One of regulars last month said something along the lines of 'I love just how hard to find Cardstock is for most people...'
Given I was thinking about all of the above, I decided Cardstock deserved a mailing list too.
It is usually at 4pm on the fourth Friday of every month, but this Friday we are being joined from Australia by Shermon Cruz who will talk about his Dreams & Disruptions futures card game, so we are doing it, gin in hand, at 7pm this Friday 23rd February.
Sign up if you want the link to join.
Back to our regular programming...
ii. A Strategic Design... Podcast
In the 2016 annual projects, I had set out to explore what is Strategic Design. In the years since then, I have collected various definitions, books, listened to talks, watched the emergence of different practices and companies explore this space, as well as working with others practicing under the strategic design banner.
One of those colleagues is Toban Shadlyn, whom I now co-coordinate the Innovation and Future Thinking summer course at IED in Barcelona. We were talking one day last year about the emergence of our respective practices, where and how strategic design is playing out today, and how it might continue to evolve. It occurred to me then there was probably a Pete Frame 'Rock Family Tree' style diagram you could draw across the field.
Anyway, last month I suggested to Toban that we could perhaps shape a little podcast project together, and explore a little of the history, perspectives and possible futures of strategic design.
She smartly suggested that rather than do this off our own backs, we should find a funder for it.

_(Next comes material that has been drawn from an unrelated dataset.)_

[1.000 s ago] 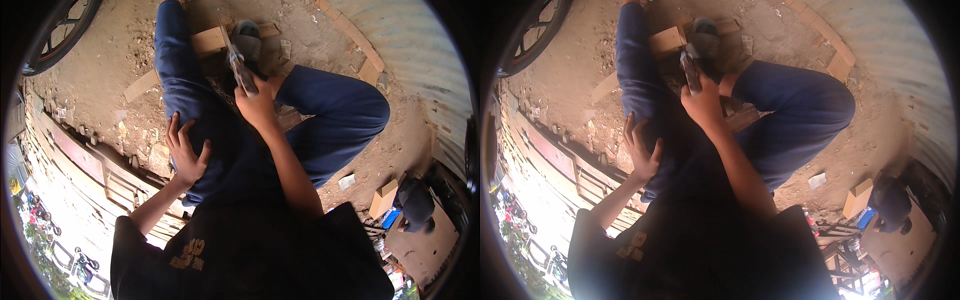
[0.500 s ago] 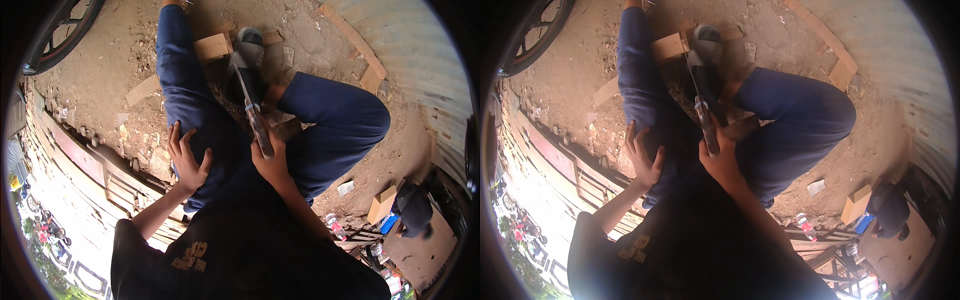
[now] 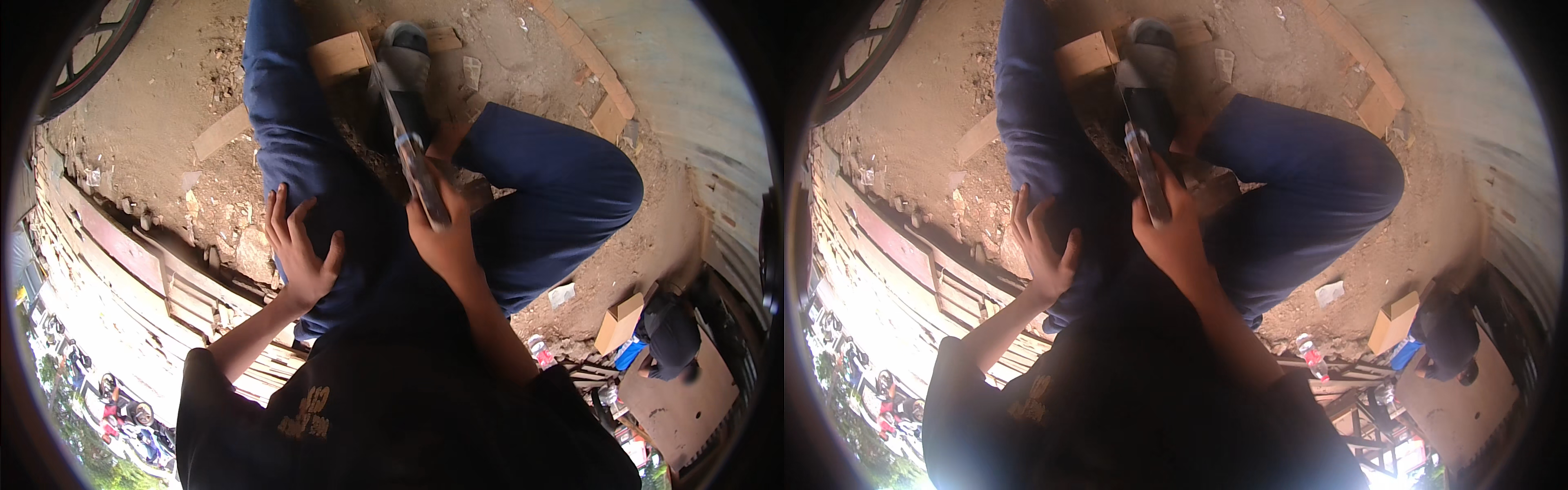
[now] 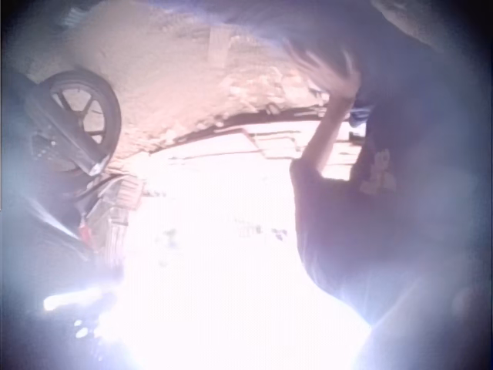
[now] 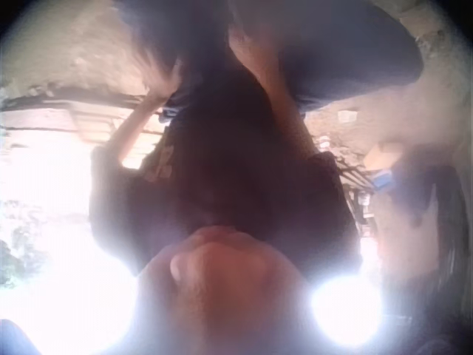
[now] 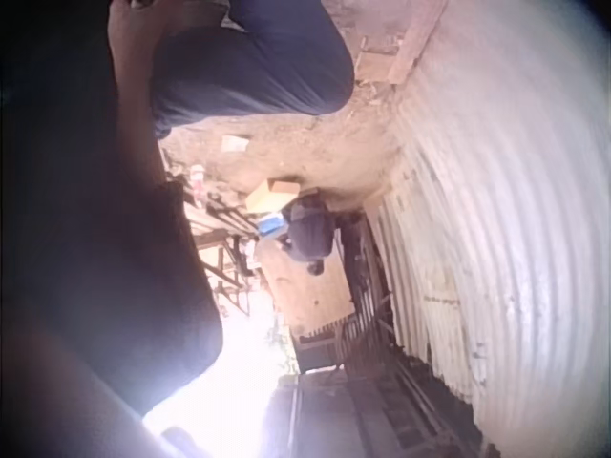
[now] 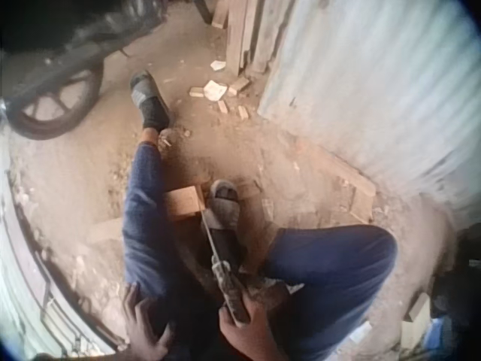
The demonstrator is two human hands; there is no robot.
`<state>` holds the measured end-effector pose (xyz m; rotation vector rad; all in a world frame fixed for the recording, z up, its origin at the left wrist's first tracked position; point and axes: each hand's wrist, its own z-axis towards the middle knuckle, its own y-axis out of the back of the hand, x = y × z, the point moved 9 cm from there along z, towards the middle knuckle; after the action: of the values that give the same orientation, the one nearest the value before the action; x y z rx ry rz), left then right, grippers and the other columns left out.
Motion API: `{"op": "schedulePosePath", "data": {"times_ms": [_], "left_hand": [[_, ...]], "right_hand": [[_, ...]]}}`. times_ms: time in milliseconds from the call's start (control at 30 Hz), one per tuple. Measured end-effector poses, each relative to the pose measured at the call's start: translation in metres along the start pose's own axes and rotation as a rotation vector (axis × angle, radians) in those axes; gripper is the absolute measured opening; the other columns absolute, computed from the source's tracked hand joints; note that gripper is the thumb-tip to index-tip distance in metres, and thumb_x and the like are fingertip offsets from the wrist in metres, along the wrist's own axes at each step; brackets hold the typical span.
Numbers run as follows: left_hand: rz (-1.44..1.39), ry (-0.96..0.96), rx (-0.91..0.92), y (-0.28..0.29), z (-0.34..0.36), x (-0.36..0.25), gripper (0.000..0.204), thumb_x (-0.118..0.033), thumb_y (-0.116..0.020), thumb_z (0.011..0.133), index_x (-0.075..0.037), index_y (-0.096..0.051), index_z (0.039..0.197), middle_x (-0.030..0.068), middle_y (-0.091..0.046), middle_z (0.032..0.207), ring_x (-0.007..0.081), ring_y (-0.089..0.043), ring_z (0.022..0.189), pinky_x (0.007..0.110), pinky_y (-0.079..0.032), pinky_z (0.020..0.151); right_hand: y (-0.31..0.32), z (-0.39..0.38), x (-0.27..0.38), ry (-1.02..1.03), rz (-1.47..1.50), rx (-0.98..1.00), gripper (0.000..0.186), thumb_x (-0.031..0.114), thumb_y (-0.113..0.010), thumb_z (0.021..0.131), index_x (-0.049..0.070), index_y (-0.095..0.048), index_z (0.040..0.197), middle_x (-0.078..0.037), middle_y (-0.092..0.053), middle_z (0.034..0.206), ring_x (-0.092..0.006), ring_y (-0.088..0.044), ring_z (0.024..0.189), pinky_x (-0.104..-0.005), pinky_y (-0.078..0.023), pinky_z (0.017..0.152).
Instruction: The person sits on the ground and uses a hand saw to cut a small piece of wood held between their legs. They repeatedly saw back and forth, adjusting the wood occasionally, while another person works nearby.
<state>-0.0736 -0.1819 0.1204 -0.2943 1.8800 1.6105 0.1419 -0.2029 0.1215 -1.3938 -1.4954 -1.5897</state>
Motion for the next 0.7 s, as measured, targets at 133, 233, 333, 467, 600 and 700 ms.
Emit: {"op": "schedulePosePath", "data": {"times_ms": [133,233,333,467,600,700], "left_hand": [[0.002,-0.012,0.014,0.002,0.001,0.0,0.057,-0.027,-0.066,0.082,-0.001,-0.048,0.13,0.0264,-0.028,0.152,0.0463,-0.022,0.142,0.056,-0.019,0.114],[0.001,-0.005,0.02,0.002,0.004,0.004,0.057,-0.025,-0.065,0.084,0.002,-0.046,0.131,0.0266,-0.027,0.152,0.0464,-0.022,0.142,0.056,-0.019,0.114],[0.017,-0.014,0.003,0.002,-0.001,0.0,0.057,-0.024,-0.066,0.083,0.0,-0.047,0.13,0.0264,-0.028,0.152,0.0461,-0.022,0.142,0.056,-0.019,0.114],[-0.008,-0.015,-0.001,-0.001,0.003,-0.002,0.058,-0.026,-0.067,0.081,-0.003,-0.048,0.13,0.0262,-0.029,0.152,0.0458,-0.022,0.142,0.056,-0.019,0.114],[-0.031,0.02,0.004,0.001,0.0,0.007,0.058,-0.025,-0.068,0.08,-0.003,-0.048,0.13,0.0258,-0.029,0.152,0.0456,-0.022,0.142,0.056,-0.019,0.114],[0.026,-0.006,0.021,0.002,-0.002,0.0,0.056,-0.027,-0.066,0.086,0.0,-0.046,0.131,0.0255,-0.027,0.153,0.0452,-0.022,0.142,0.056,-0.019,0.114]], "right_hand": [[-0.031,0.08,-0.012,-0.202,0.059,0.156,0.056,-0.005,-0.057,0.079,-0.004,-0.05,0.134,-0.026,-0.064,0.118,-0.0374,-0.065,0.108,-0.0389,-0.051,0.092],[-0.019,0.023,-0.005,-0.081,0.02,0.067,0.054,-0.005,-0.058,0.08,-0.004,-0.051,0.134,-0.025,-0.065,0.114,-0.0374,-0.066,0.107,-0.0385,-0.052,0.09],[-0.003,-0.003,-0.005,0.031,0.001,-0.009,0.052,-0.002,-0.059,0.081,-0.002,-0.052,0.133,-0.025,-0.066,0.11,-0.0385,-0.066,0.104,-0.0378,-0.052,0.088],[-0.024,0.064,-0.019,-0.08,0.025,0.062,0.048,0.001,-0.06,0.083,-0.002,-0.053,0.13,-0.025,-0.067,0.108,-0.0402,-0.065,0.103,-0.0384,-0.052,0.087],[-0.022,0.049,-0.01,-0.06,-0.014,0.01,0.05,0.001,-0.06,0.082,-0.002,-0.051,0.132,-0.026,-0.064,0.114,-0.0408,-0.063,0.108,-0.0414,-0.051,0.091],[-0.005,-0.019,-0.01,0.049,0.0,0.007,0.06,-0.004,-0.059,0.079,-0.003,-0.047,0.137,-0.027,-0.06,0.125,-0.0396,-0.06,0.117,-0.04,-0.048,0.099]]}}
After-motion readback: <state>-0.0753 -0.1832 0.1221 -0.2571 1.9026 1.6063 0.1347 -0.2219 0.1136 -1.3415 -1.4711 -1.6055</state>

As well as connecting people and ideas across the subject, we will find a way to connect to an audience who wants to hear it, and for that audience to share ideas themselves.

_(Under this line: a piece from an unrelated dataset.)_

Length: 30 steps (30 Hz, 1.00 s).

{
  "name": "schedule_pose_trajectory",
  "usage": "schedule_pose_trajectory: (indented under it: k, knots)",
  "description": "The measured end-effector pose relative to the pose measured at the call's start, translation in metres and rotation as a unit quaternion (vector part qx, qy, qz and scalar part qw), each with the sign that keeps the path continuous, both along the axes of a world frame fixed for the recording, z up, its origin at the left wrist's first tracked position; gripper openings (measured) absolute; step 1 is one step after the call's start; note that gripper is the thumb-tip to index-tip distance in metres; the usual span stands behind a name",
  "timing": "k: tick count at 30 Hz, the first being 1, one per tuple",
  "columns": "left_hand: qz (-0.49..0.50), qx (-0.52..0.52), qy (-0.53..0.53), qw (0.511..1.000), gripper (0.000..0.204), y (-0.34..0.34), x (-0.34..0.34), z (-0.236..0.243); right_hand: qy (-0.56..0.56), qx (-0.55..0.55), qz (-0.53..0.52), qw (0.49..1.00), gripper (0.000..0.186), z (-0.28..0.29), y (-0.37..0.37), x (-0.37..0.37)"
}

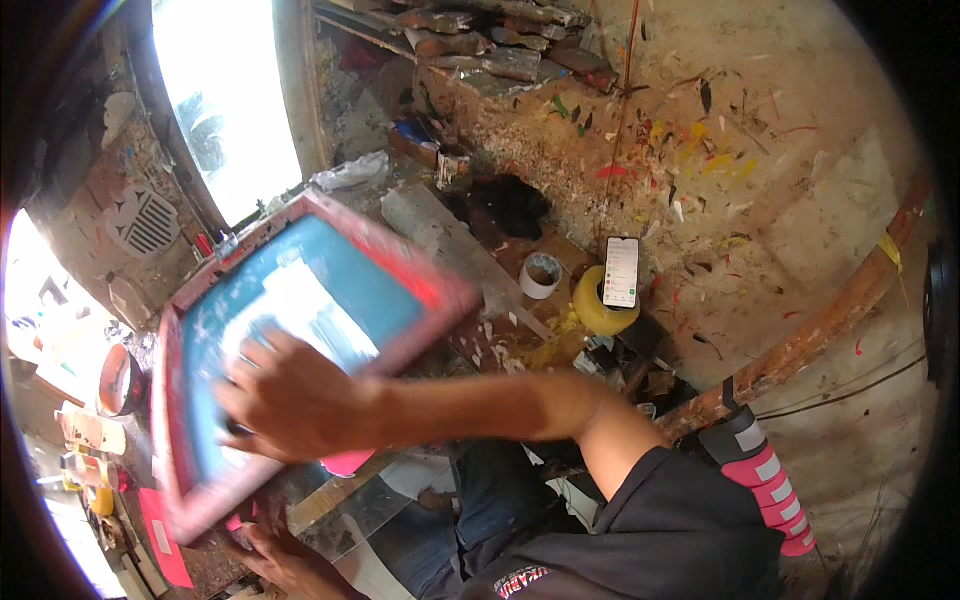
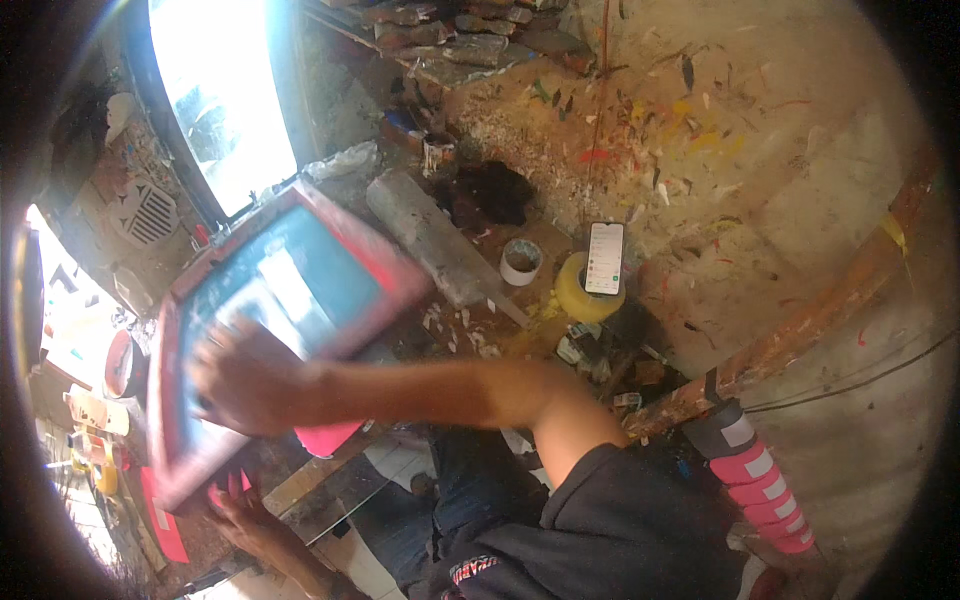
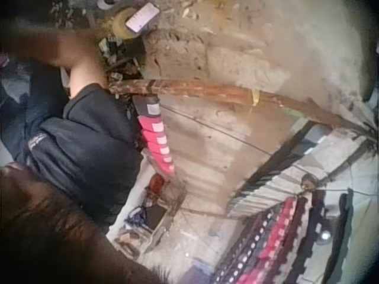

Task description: The person uses a squeegee to pull white ink across a screen printing frame, transferring the design onto a series of rectangular cards. They print on dark grey cards first, then switch to pink cards, placing each finished item on the table.

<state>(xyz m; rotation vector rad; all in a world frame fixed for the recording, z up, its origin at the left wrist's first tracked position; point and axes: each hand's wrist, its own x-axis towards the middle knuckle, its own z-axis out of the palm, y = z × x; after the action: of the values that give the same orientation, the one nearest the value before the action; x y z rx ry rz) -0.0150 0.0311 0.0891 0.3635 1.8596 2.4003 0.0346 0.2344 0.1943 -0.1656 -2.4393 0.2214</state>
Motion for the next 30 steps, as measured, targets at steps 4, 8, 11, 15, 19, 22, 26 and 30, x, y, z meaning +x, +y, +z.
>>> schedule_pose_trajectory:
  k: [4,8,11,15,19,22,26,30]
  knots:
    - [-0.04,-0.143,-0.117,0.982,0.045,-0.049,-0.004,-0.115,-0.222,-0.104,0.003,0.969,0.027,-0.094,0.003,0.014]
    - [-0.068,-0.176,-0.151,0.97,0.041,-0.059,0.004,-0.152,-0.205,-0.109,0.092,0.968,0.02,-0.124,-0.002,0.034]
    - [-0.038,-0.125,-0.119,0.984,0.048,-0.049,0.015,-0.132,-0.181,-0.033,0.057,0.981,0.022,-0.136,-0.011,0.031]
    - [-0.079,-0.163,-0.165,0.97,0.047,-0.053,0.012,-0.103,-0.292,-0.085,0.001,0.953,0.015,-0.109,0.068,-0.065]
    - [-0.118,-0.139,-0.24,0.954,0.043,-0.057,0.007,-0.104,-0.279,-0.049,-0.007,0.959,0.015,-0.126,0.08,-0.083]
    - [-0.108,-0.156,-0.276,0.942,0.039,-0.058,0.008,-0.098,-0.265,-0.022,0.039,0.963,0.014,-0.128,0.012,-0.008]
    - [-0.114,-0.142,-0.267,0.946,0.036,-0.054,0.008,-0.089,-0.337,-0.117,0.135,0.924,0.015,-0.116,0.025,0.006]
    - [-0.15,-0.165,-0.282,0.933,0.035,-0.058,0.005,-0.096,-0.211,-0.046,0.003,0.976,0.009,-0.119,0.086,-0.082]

WBB (Why Bloody Bother?) – Strategic Design is a growing practice and it can be hard to describe, both to the people interested in practicing it, and especially for people who would benefit from it most. Exploring how different practitioners they have found ways to make the work land effectively could be a valuable resource for the next generation of design students, and the whole lot of people trying to make a difference in their organisations.

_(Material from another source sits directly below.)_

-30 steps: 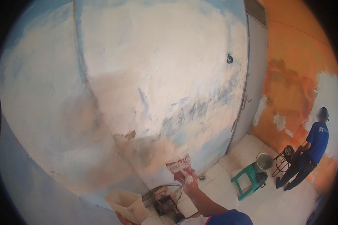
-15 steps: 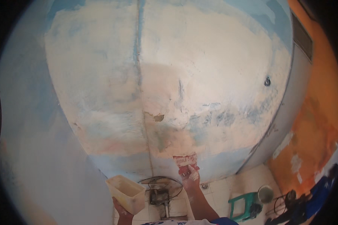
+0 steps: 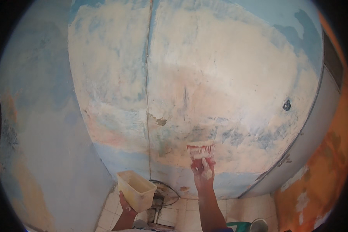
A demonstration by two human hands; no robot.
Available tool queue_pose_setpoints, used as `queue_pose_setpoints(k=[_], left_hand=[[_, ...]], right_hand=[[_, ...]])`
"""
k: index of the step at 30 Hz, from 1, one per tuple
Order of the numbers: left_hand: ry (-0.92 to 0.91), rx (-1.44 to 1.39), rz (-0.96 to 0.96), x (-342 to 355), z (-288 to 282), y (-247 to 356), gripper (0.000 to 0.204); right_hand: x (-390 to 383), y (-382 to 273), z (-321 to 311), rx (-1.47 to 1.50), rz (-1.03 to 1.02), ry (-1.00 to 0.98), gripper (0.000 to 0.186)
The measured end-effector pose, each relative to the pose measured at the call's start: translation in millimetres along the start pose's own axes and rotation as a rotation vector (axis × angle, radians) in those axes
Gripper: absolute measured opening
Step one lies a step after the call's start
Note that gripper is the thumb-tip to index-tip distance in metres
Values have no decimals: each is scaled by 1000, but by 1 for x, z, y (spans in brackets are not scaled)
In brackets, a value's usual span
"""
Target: The person applies plaster to a wall using a hand-held spreader tool. The person repeatedly scrapes the tool into a small container of plaster, then spreads the material onto the wall surface with upward and downward strokes, covering various sections of the wall.
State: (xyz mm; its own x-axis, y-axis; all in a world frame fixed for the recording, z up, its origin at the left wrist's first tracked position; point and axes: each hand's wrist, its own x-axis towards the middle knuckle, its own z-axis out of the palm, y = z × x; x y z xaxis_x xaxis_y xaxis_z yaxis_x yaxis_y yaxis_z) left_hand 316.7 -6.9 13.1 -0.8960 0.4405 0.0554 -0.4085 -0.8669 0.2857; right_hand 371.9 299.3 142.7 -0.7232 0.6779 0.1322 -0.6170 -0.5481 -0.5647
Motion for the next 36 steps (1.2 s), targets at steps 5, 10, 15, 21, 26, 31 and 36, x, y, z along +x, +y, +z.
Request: queue_pose_setpoints(k=[5, 10, 15, 21, 26, 31, 36], left_hand=[[-2, -66, 19, 24, -15, 18, 67], [-14, -23, 51, 66, -36, 72, 67], [9, -17, 26, 108, -64, 137, 68], [31, -74, 43, 141, -76, 160, 68], [108, -71, 124, 151, -86, 151, 71], [101, -31, 204, 152, -80, 138, 71], [130, -45, 351, 137, -61, 111, 69]], right_hand=[[64, 2, 98, -58, -273, -253, 28], [147, -13, 200, -149, -532, -326, 33], [185, -24, 312, -117, -646, -465, 34], [211, -27, 385, -53, -620, -496, 34], [215, 2, 425, -86, -571, -607, 36], [239, 14, 438, -108, -557, -745, 36], [245, 16, 440, -95, -495, -871, 38]])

WDG (Woolly, Doable Goal) – Write a pitch document, describing what we want to achieve, and crucially why. Then find a funder who is willing to back this project, in order not just to cover the costs of the effort in creating a great resource, but to hold us to account to deliver it.
iii. Local Nature Group
As well as working with Rob and Emily from the RCA as part of The Steps Collective, I have also been helping here and there on a four year project they are running with partners called Ecological Citizens.
Related to this, Helen and I were talking through how we might act more locally as Smithery, here in West Sussex. I have written about this before, in a post about rewilding a new-build garden.
This local angle takes on a new urgency because of what has happened in the field next door. It was always scheduled for housing in the council plan, but a small wood has been growing in the meantime which has now been completely cut down.
What we have done in the last week is set up a local nature group for the estate, to consider how we can provide as much wildlife habitat within the existing estate as we can.
Part of this is sharing things we all see, knowledge we have, efforts we contribute, or resources we can share. By connecting a community in various ways around a topic like this, can we see both primary and secondary beneficial effects for nature and the people who live amongst it?
WBB (Why Bloody Bother?) – Individual gardening on an estate does not have the impact that collective efforts could have. What is our collective role in making space for nature, and how do we connect to do it?
WDG (Woolly, Doable Goal) – Through collective action, improve biodiversity and create better environments for nature, including native plants, across the estate.
I think that is all for today; it is certainly plenty to be getting on with.
Oh, one last thing - we have a shiny new website too, I would love to hear what you think.